Bash + For Loop + File Input = HOTNESS!




I’ve got a particular need for a client’s sales purposes to do reverse lookups and actually tell us what the host name is of each visitor to their website.  Think of it as a specialized web report.  Sure, they use Google Analytics but that only tells you what country people are from, or city or even other details like operating system, is it a mobile phone (?),  etc, etc.  I guess that can all be useful but there’s MORE useful information found in a reverse DNS lookup from a sales perspective.  Those other details might tell you what alternative languages to make your website in if you’re getting hits from other countries or what browser to develop your site for (IE, FF, Chrome, Safari, etc or even mobile browsers, etc).

Note that I did this in Windows using nslookup but I needed to do it on Linux, I chose to use a bash script because the web server is a Linux web server (and rightly so!).

So why rDNS lookups?  Now the investigation begins ;)

For example:

If you have an IP address in a log, someone from said IP address visited your site but who?  You can run this command on your server (and I use my own server and IP address to do this):

nslookup -x 67.219.197.229

That’s a server I host websites on for clients.

;; global options:  printcmd
;; Got answer:
;; ->>HEADER<<- opcode: QUERY, status: NOERROR, id: 44744
;; flags: qr rd ra; QUERY: 1, ANSWER: 1, AUTHORITY: 2, ADDITIONAL: 2

;; QUESTION SECTION:
;229.197.219.67.in-addr.arpa.   IN      PTR

;; ANSWER SECTION:
229.197.219.67.in-addr.arpa. 43200 IN   PTR     bigboy.flophost.com.

;; AUTHORITY SECTION:
197.219.67.in-addr.arpa. 43200  IN      NS      ns1.ctstelecom.com.
197.219.67.in-addr.arpa. 43200  IN      NS      ns2.ctstelecom.com.

;; ADDITIONAL SECTION:
ns1.ctstelecom.com.     2435    IN      A       64.136.224.18
ns2.ctstelecom.com.     2435    IN      A       64.136.224.19

;; Query time: 78 msec
;; SERVER: 127.0.0.1#53(127.0.0.1)
;; WHEN: Sat Jun 23 13:42:56 2012
;; MSG SIZE  rcvd: 157

Notice you get the hostname: bigboy.flophost.com, you also get the name servers and their IP addresses.  So from a sales perspective if said customer from flophost.com visited my website a sales person could then determine if that person is a potential customer, if not it’s dropped and maybe they found us accidentally but maybe just maybe they are a possible customer looking at your widgets for sale.  You might know this because I’d then go to their website.  I’d see what they did as a business and if it’s related to the widgets or services I offer I might follow up with a phone call or an email.

Here’s my code ;)

#!/bin/sh
for ip in /var/ftp/ips
do cat $ip | nslookup -x > result.txt
done

The first statement: for ip in /var/ftp/is

For my testing I copied the log file into /var/ftp, it’s kind of a “working directory” for me.  The word “ip” is a variable, it’s arbitrary and can be anything.  I could have said:  for cocopuffs in /var/ftp/ips.  the “ips” is the file name, if it were “ips.txt” I would have put that in there, that’s the file we’re reading line by line.
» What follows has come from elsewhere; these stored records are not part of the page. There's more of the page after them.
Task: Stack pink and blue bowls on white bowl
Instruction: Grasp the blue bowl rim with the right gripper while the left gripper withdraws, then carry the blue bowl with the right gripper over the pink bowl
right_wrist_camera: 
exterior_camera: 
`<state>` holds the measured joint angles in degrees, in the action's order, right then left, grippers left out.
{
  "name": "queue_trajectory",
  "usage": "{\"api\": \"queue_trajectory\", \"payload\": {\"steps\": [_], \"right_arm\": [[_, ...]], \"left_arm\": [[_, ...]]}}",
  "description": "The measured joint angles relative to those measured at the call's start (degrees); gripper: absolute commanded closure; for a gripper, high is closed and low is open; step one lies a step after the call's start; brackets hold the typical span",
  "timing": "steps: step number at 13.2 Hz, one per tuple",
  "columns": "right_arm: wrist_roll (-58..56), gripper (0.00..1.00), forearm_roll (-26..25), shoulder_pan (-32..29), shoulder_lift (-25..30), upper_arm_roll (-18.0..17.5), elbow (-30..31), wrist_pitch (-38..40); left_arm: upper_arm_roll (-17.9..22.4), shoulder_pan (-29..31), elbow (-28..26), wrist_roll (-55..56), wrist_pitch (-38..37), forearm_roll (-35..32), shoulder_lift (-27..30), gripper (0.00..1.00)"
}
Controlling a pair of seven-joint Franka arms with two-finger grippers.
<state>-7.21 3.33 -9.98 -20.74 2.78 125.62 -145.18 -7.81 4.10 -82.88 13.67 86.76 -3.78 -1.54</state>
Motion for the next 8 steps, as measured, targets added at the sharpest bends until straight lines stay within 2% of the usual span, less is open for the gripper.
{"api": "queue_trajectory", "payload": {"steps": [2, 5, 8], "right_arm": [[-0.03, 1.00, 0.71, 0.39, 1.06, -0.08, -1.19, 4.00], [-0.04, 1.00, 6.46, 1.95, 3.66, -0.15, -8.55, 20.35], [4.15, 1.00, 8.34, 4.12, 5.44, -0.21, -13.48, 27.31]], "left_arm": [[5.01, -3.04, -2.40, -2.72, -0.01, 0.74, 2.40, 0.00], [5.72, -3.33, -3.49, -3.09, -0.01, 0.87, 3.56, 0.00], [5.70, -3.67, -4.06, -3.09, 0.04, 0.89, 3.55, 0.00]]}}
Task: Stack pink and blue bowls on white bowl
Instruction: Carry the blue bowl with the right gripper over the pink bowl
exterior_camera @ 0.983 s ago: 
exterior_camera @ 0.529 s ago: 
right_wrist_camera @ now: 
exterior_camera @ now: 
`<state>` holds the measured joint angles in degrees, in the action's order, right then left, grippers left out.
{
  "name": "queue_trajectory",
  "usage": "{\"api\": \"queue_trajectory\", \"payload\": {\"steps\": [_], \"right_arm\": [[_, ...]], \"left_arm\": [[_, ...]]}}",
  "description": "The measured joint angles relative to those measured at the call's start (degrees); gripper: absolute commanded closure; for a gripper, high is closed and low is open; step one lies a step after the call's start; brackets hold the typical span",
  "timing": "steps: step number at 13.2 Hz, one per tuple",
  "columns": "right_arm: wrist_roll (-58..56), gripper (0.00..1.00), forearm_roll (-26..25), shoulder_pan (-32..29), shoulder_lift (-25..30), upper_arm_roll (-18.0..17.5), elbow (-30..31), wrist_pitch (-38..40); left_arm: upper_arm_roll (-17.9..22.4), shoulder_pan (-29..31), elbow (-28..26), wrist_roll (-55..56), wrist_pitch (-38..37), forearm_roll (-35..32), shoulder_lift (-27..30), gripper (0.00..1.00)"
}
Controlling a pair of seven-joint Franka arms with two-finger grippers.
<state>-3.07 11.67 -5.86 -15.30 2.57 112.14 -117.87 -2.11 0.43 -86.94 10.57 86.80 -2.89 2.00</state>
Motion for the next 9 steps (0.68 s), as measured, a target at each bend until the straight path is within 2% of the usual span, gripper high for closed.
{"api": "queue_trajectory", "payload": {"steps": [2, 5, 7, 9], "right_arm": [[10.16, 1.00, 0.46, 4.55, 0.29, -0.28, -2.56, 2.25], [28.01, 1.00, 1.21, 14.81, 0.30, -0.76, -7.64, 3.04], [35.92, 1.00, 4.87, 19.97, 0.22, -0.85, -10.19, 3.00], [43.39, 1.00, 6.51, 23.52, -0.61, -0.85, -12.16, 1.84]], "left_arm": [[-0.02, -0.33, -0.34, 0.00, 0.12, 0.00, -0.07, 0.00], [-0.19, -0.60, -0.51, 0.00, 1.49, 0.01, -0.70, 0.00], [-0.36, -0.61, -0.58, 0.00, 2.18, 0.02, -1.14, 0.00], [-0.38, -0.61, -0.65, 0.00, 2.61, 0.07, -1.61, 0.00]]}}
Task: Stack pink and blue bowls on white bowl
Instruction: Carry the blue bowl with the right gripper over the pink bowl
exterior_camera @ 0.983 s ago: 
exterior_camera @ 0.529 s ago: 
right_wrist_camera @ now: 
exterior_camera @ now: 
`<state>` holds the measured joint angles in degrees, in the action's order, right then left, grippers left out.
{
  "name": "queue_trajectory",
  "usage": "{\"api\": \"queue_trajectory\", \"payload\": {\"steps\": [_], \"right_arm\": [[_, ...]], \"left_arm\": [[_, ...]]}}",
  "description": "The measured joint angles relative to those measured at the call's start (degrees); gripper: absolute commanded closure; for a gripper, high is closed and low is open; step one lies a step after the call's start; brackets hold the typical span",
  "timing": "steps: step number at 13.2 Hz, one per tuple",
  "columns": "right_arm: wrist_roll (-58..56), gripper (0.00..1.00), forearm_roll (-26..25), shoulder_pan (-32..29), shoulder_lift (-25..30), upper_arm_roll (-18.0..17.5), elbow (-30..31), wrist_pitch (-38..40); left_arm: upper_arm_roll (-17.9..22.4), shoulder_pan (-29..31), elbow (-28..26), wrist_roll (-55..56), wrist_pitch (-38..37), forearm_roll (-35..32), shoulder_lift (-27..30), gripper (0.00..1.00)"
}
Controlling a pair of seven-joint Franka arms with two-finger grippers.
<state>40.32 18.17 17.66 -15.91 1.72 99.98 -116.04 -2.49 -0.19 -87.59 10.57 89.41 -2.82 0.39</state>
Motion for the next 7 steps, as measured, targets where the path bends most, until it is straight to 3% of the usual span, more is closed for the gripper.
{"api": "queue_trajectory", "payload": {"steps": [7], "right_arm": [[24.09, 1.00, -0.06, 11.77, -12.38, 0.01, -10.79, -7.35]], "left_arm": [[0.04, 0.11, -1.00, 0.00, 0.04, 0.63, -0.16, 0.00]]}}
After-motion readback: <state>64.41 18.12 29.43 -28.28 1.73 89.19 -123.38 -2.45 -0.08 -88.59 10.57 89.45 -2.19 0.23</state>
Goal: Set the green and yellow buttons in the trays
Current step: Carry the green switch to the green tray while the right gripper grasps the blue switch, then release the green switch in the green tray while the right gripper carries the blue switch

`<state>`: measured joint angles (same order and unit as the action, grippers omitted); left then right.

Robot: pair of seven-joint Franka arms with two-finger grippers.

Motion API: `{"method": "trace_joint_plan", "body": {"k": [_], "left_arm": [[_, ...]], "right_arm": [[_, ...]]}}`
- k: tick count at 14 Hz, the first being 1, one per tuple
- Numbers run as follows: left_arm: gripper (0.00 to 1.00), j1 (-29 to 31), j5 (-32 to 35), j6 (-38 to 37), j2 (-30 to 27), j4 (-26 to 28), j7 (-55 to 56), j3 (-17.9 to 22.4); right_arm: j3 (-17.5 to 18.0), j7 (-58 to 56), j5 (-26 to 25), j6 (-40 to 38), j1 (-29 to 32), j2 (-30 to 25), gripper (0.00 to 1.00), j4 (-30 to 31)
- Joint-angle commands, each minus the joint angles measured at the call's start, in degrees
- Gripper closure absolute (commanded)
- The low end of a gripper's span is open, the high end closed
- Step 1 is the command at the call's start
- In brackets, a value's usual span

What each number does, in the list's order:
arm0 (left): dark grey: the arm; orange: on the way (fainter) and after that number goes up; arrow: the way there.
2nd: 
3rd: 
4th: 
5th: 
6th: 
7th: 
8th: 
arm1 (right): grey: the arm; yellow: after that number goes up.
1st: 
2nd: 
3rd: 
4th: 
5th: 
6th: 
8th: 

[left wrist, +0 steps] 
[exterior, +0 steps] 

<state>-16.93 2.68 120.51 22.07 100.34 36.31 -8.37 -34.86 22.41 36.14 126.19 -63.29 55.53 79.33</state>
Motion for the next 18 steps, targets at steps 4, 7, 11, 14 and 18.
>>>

I then do a “cat $ip”, the cat command is what’s reading the file and the “$ip” is the variable in the file that’s assigned on the previous line as “ip”.  We’re saying, for every line of the ips file assign each line to the variable $ip because each line is different (probably), we then pipe (|) the command we want “nslookup -x” and redirect the results to a result.txt file.  We can do a “>” to overwrite the file every time or a “>>” to continue appending to that file.

Once you have your file you can email it out, ftp it somewhere, make it available on their site for download (since it’s not really sensitive information…probably not since all IP’s, records, etc are “public record”).  You could so other interesting things too like parsing the file and if it returns a subset of domain name extensions to put those somewhere differently.  If for example you wanted all the Argentinian web visitors in the log to go to a separate file you can do that too.  I don’t have a need for that at the moment so I don’t have that syntax to post…I’d have to figure it out ;)

Figuring this out probably took me HOURS of thinking, maybe an actual hour or two of DOING (testing different syntax’s, trying different code, looking online for help…no online help really though just stuff that pointed me in the right direction).

Let me know if you found this code snipped useful.  I know others are looking for the syntax but finding it actually posted online is a another ballgame!  Enjoy!